:: WORK TO BE COMPLETED ::
Exactly as they appear below, repeat the lines from the one with "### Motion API" through the one with "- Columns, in", and no others.
==============================
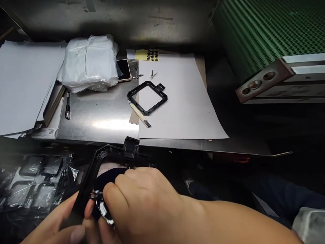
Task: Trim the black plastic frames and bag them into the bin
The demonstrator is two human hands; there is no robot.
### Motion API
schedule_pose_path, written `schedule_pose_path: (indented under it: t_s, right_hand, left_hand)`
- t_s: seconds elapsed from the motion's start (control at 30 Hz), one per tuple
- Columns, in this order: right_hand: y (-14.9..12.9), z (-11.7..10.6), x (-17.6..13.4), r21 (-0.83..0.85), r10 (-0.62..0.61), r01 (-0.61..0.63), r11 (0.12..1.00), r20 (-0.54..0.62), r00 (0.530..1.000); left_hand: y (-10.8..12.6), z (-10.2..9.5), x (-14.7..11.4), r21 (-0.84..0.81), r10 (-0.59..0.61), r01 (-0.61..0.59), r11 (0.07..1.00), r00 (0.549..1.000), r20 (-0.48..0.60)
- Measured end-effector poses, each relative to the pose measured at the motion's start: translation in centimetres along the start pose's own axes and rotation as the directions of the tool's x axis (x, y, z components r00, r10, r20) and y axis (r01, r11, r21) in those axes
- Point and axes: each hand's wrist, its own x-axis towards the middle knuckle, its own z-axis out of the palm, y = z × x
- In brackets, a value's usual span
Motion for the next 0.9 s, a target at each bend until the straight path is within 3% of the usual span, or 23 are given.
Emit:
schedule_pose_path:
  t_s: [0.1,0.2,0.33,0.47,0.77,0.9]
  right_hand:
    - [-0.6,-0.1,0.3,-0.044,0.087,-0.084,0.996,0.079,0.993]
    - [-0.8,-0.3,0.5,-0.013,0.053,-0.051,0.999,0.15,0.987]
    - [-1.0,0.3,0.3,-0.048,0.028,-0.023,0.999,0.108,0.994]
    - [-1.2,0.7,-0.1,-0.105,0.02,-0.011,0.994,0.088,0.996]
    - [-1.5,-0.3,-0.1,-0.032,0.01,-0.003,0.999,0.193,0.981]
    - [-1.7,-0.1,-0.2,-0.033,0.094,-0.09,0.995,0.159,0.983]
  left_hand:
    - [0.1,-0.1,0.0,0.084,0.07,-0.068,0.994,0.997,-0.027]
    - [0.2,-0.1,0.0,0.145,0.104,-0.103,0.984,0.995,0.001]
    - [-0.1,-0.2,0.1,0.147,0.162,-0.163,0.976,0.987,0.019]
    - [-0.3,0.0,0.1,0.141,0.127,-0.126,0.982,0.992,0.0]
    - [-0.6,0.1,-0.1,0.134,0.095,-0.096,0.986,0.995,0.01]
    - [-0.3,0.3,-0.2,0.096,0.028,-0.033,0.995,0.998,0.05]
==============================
:: TASK RESPONSE ::
### Motion API
schedule_pose_path, written `schedule_pose_path: (indented under it: t_s, right_hand, left_hand)`
- t_s: seconds elapsed from the motion's start (control at 30 Hz), one per tuple
- Columns, in this order: right_hand: y (-14.9..12.9), z (-11.7..10.6), x (-17.6..13.4), r21 (-0.83..0.85), r10 (-0.62..0.61), r01 (-0.61..0.63), r11 (0.12..1.00), r20 (-0.54..0.62), r00 (0.530..1.000); left_hand: y (-10.8..12.6), z (-10.2..9.5), x (-14.7..11.4), r21 (-0.84..0.81), r10 (-0.59..0.61), r01 (-0.61..0.59), r11 (0.07..1.00), r00 (0.549..1.000), r20 (-0.48..0.60)

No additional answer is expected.